**Your goal:** The answer must be the full data, restated word for word, with no pictures in it.

**Provided data:**
-=-=-

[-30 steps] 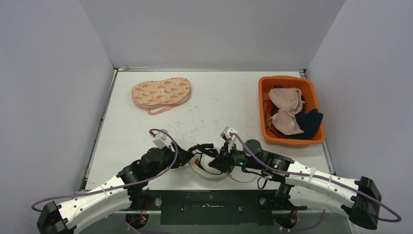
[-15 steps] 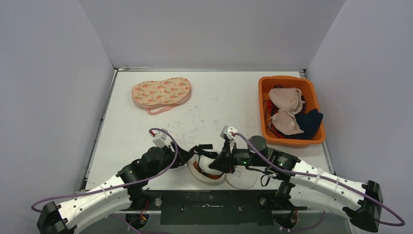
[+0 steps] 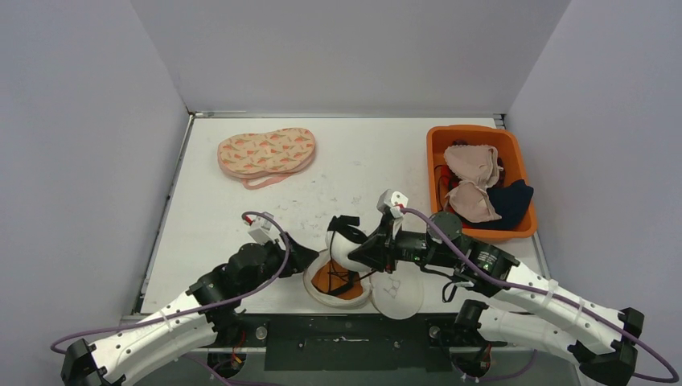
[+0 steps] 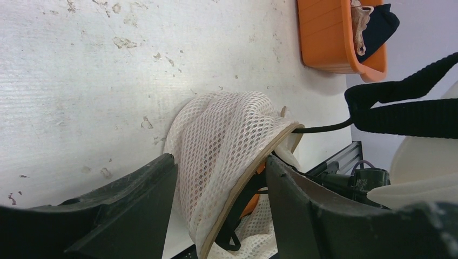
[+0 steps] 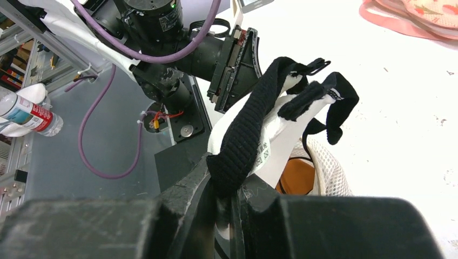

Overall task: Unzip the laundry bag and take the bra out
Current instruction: Pick up the bra from the laundry bag.

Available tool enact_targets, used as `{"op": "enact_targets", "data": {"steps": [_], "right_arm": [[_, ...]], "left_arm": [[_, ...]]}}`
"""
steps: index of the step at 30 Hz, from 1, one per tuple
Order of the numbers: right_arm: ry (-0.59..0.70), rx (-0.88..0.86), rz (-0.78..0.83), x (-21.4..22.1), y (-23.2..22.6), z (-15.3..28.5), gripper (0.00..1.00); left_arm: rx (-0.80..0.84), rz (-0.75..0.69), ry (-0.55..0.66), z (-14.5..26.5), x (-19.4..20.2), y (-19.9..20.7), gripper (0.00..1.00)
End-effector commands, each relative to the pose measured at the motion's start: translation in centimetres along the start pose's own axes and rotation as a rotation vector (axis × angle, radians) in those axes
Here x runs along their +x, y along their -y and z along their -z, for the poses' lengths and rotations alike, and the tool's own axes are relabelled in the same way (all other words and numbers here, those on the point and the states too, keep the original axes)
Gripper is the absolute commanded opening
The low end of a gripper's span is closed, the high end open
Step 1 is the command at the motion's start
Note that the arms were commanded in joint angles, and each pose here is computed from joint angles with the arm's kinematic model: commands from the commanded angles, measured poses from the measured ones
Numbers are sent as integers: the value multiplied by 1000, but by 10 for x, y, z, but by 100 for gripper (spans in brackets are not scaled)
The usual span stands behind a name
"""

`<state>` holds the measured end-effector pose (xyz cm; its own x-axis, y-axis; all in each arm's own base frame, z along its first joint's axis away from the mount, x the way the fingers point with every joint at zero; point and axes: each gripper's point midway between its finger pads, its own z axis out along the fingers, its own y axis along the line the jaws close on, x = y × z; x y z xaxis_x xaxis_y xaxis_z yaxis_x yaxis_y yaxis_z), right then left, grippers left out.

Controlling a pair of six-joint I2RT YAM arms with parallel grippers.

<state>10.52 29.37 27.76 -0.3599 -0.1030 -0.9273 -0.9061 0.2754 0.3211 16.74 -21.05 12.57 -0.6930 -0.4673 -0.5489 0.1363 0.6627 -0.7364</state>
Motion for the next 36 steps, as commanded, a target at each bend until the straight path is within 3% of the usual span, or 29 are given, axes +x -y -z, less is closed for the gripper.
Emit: {"op": "enact_targets", "data": {"steps": [1,12,19,24,30,36], "right_arm": [[112,-2,53,-42,-9,11,5],[124,-7,-56,-18,-2,1,5],[308,55,-263,-9,20,3,5],[358,92,-354,-3,32,3,20],[319,141,-385,5,41,-3,47],[265,167,-387,18,47,-9,53]], "left_arm": [[53,4,52,7,-20,23,59],[143,23,0,3,-8,37,66],[184,28,-11,4,-6,43,66],[168,27,-8,6,-6,40,66],[132,26,53,13,-20,36,68],[146,28,63,15,-22,37,69]]}}
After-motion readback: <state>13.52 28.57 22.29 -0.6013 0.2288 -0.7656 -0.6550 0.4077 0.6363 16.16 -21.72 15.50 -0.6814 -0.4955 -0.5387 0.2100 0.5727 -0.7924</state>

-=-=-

**Task answer:**
[-30 steps] 
[-15 steps] 
[+0 steps] 
[+0 steps] 
[+0 steps] 

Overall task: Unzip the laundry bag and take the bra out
Current instruction: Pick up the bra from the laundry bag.

Available tool enact_targets, used as `{"op": "enact_targets", "data": {"steps": [_], "right_arm": [[_, ...]], "left_arm": [[_, ...]]}}`
"""
steps: index of the step at 30 Hz, from 1, one per tuple
Order of the numbers: right_arm: ry (-0.59..0.70), rx (-0.88..0.86), rz (-0.78..0.83), x (-21.4..22.1), y (-23.2..22.6), z (-15.3..28.5), gripper (0.00..1.00); left_arm: rx (-0.80..0.84), rz (-0.75..0.69), ry (-0.55..0.66), z (-14.5..26.5), x (-19.4..20.2), y (-19.9..20.7), gripper (0.00..1.00)
End-effector commands, each relative to the pose measured at the motion's start: translation in centimetres along the start pose's own axes and rotation as a rotation vector (axis × angle, radians) in those axes
Here x runs along their +x, y along their -y and z along their -z, for the poses' lengths and rotations alike, and the tool's own axes are relabelled in the same way (all other words and numbers here, those on the point and the states too, keep the original axes)
Gripper is the absolute commanded opening
The low end of a gripper's span is closed, the high end open
Step 1 is the command at the motion's start
Note that the arms were commanded in joint angles, and each pose here is computed from joint angles with the arm's kinematic model: commands from the commanded angles, measured poses from the measured ones
Numbers are sent as integers: the value multiplied by 1000, but by 10 for x, y, z, but by 100 for gripper (spans in brackets are not scaled)
The usual span stands behind a name
"""

`<state>` holds the measured end-effector pose (xyz cm; its own x-axis, y-axis; all in each arm's own base frame, z along its first joint's axis away from the mount, x the way the fingers point with every joint at zero; point and axes: each gripper's point midway between its finger pads, its own z axis out along the fingers, its own y axis along the line the jaws close on, x = y × z; x y z xaxis_x xaxis_y xaxis_z yaxis_x yaxis_y yaxis_z), right then left, grippers left out.

Controlling a pair of six-joint I2RT YAM arms with parallel grippers.

<state>10.52 29.37 27.76 -0.3599 -0.1030 -0.9273 -0.9061 0.2754 0.3211 16.74 -21.05 12.57 -0.6930 -0.4673 -0.5489 0.1363 0.6627 -0.7364</state>
Motion for the next 36 steps, as commanded, a target at each bend until the straight path is within 3% of the usual span, or 29 are given, axes +x -y -z, less is closed for the gripper.
Emit: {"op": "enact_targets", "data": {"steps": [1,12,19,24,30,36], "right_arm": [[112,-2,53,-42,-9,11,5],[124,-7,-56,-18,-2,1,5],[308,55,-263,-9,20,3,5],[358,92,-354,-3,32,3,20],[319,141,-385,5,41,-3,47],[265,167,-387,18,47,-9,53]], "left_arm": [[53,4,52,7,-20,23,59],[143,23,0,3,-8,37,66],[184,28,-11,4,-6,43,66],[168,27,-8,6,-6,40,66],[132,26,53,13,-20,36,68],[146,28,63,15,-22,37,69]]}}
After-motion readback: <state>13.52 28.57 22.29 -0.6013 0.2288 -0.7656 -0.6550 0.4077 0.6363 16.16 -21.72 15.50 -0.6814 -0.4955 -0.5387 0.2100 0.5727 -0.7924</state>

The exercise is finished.